My precious War Department has put up with me just shy of 33 years of marriage. There is no one on earth that I like being around more.

Good luck to all of you that enter!

I considered tossing in a stick of Arko, but I reconsidered because I figured if I did you would find a way to win both boxes :c9:

On a serious note, I have long appreciated your omnipresent love and respect for your War Department. And I am indeed delighted you make a comment here, even if you do like Arko.
 
Excellent PIF and even greater motivation for doing it . .

I can't imagine life without my wife. She's just the right kind of messed up to put up with me. How she hasn't killed me after 22 years keeps us all wondering. (Last week I hid a fake roach in a bag of stuff she needed to sort and put away. She has since gotten me twice with it.)
The roach thing is funny, but it isn't. I cannot possibly overstate my profound loathing of roaches. But I think I'd rather be scared with it in return than be kicked directly in a place that brings a tear to any man's eyes. Thank you for the smile!
Great Pif and great reasons for it! Respectfully not in but two lucky people will be very happy. BTW I have that Yaqi brush also and it's a really good brush.
Thank you, sir! I wasn't sure what to expect from that little brush but I'm half bummed I didn't buy one for myself. A really nice little brush.
Respectfully not in, but a fantastic PIF! Well done!
Thank you very much :001_smile
 
Respectfully not in, but I have to say, I'm sat here with tears streaming down my face, what a lovely tribute to happy memories. Myself, I'm very much a hermit by nature and yet to find a life partner. There have been a couple of couple of women I've known where we got inside each other's heads.
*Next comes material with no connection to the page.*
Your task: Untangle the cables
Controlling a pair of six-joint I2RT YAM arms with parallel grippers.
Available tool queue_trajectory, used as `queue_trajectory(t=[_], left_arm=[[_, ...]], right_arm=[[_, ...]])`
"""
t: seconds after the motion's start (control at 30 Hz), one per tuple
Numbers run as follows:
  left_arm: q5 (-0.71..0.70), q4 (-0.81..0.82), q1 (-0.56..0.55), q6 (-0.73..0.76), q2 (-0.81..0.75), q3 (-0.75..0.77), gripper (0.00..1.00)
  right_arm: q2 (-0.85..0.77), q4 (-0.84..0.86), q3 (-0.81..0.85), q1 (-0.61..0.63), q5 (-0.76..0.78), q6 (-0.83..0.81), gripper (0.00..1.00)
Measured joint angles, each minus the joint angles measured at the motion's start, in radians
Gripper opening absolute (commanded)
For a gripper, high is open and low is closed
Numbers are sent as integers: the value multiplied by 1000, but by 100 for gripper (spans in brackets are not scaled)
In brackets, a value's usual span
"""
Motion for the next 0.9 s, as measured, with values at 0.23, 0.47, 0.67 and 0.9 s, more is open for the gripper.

Sadly it wasn't meant to be, mainly because we were heading in very different directions in life.
 
Respectfully not in, but I have to say, I'm sat here with tears streaming down my face, what a lovely tribute to happy memories. Myself, I'm very much a hermit by nature and yet to find a life partner. There have been a couple of couple of women I've known where we got inside each other's heads. Sadly it wasn't meant to be, mainly because we were heading in very different directions in life.
Women have a magical way of quietly wrapping themselves around our hearts and caressing our guarded souls with their silky embrace. Some of us have a hard time showing our feelings because we’re scared of the power they possess. Looking in a woman's eyes brings that power to life.

Woman is indeed Heaven’s magic made flesh.

Now that I reread that it may not seem relevant to your response, but it made sense to me at the time

Thank you for reading through the thread, @Neilzebub. I truly appreciate it.
 

ylekot

On the lookout for a purse
Thank you, both of you. Man, I hope at least two people enter. If not then I may just keep one of those brushes for my greedy self.

I have already been the recipient of a couple PIF/Giveaways and I owe a lot to this forum for the fun and adventure of this particular rabbit hole. Most of the stuff in your giveaway would be utterly wasted on me as well. NOT in but very appreciative.